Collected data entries
○ ○ ○ ○ ○ ○ ○
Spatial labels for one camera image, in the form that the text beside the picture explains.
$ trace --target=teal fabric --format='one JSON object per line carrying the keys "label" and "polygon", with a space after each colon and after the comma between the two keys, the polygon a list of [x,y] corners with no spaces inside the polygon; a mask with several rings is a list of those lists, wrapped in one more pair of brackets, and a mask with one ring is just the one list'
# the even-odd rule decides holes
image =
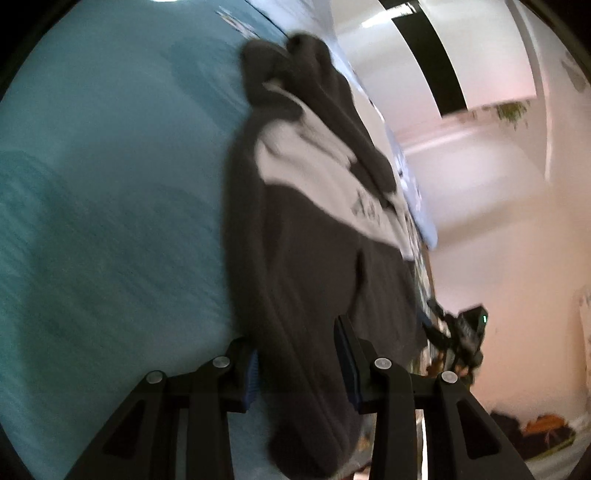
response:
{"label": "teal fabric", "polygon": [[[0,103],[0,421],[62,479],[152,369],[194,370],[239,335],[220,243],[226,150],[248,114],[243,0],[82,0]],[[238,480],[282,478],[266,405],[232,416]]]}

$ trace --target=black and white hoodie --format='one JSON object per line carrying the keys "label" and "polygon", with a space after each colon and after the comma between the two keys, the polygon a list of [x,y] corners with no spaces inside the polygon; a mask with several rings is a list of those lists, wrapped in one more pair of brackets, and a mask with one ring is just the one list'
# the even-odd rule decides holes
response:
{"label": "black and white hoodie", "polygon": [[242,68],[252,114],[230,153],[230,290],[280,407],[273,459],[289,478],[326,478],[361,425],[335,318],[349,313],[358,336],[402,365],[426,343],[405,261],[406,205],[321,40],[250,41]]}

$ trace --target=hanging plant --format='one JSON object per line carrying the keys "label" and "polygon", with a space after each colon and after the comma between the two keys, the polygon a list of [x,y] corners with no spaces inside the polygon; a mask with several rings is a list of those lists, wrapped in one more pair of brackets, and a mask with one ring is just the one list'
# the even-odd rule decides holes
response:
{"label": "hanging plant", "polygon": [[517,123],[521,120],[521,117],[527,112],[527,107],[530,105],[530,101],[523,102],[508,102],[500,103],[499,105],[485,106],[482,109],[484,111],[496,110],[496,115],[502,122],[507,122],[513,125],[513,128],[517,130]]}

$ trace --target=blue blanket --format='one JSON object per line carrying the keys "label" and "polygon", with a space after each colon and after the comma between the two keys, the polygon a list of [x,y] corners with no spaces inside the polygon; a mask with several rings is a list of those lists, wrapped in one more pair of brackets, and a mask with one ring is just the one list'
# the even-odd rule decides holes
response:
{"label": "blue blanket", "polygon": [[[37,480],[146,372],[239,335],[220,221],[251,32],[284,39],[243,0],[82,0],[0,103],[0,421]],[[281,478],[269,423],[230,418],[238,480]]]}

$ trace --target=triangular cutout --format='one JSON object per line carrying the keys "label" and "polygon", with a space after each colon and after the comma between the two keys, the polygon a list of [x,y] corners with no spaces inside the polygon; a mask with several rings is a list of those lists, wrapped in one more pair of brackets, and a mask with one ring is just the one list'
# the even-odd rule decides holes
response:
○ ○ ○ ○ ○ ○ ○
## EXERCISE DIRECTIONS
Since the copy must contain no pictures, return only the text of the records, exactly as it stands.

## COMPLETED EXERCISE
Spatial labels for one camera image, in the form that the text beside the picture explains.
$ trace --target=teal fabric --format='one JSON object per line carrying the keys "label" and "polygon", with a space after each colon and after the comma between the two keys, the polygon a list of [x,y] corners with no spaces inside the polygon; a mask with several rings is a list of those lists, wrapped in one more pair of brackets, and a mask with one ring is just the one list'
# the even-odd rule decides holes
image =
response:
{"label": "teal fabric", "polygon": [[[0,103],[0,421],[62,479],[152,369],[194,370],[239,335],[220,243],[226,150],[248,114],[243,0],[82,0]],[[238,480],[282,478],[266,405],[232,416]]]}

$ trace --target=black and white hoodie --format='one JSON object per line carrying the keys "label" and "polygon", with a space after each colon and after the comma between the two keys, the polygon a list of [x,y] corners with no spaces inside the polygon; a mask with several rings is a list of those lists, wrapped in one more pair of brackets, and a mask with one ring is just the one list'
# the even-odd rule decides holes
response:
{"label": "black and white hoodie", "polygon": [[242,68],[252,114],[230,153],[230,290],[280,407],[273,459],[289,478],[326,478],[361,425],[335,318],[349,313],[358,336],[402,365],[426,343],[405,261],[406,205],[321,40],[250,41]]}

$ trace --target=hanging plant --format='one JSON object per line carrying the keys "label" and "polygon", with a space after each colon and after the comma between the two keys, the polygon a list of [x,y] corners with no spaces inside the polygon; a mask with several rings is a list of those lists, wrapped in one more pair of brackets, and a mask with one ring is just the one list'
# the even-odd rule decides holes
response:
{"label": "hanging plant", "polygon": [[517,123],[521,120],[521,117],[527,112],[527,107],[530,105],[530,101],[523,102],[508,102],[500,103],[499,105],[485,106],[482,109],[484,111],[496,110],[496,115],[502,122],[507,122],[513,125],[513,128],[517,130]]}

$ trace --target=blue blanket --format='one JSON object per line carrying the keys "label" and "polygon", with a space after each colon and after the comma between the two keys, the polygon a list of [x,y] corners with no spaces inside the polygon; a mask with several rings is a list of those lists, wrapped in one more pair of brackets, and a mask with one ring is just the one list'
# the even-odd rule decides holes
response:
{"label": "blue blanket", "polygon": [[[37,480],[146,372],[239,335],[220,221],[251,32],[284,39],[243,0],[82,0],[0,103],[0,421]],[[281,478],[269,423],[230,418],[238,480]]]}

$ trace --target=triangular cutout --format='one JSON object per line carrying the keys "label" and "polygon", with a space after each colon and after the comma between the two keys, the polygon a list of [x,y] corners with no spaces inside the polygon; a mask with several rings is a list of those lists, wrapped in one more pair of brackets, and a mask with one ring is just the one list'
# the even-odd rule decides holes
response:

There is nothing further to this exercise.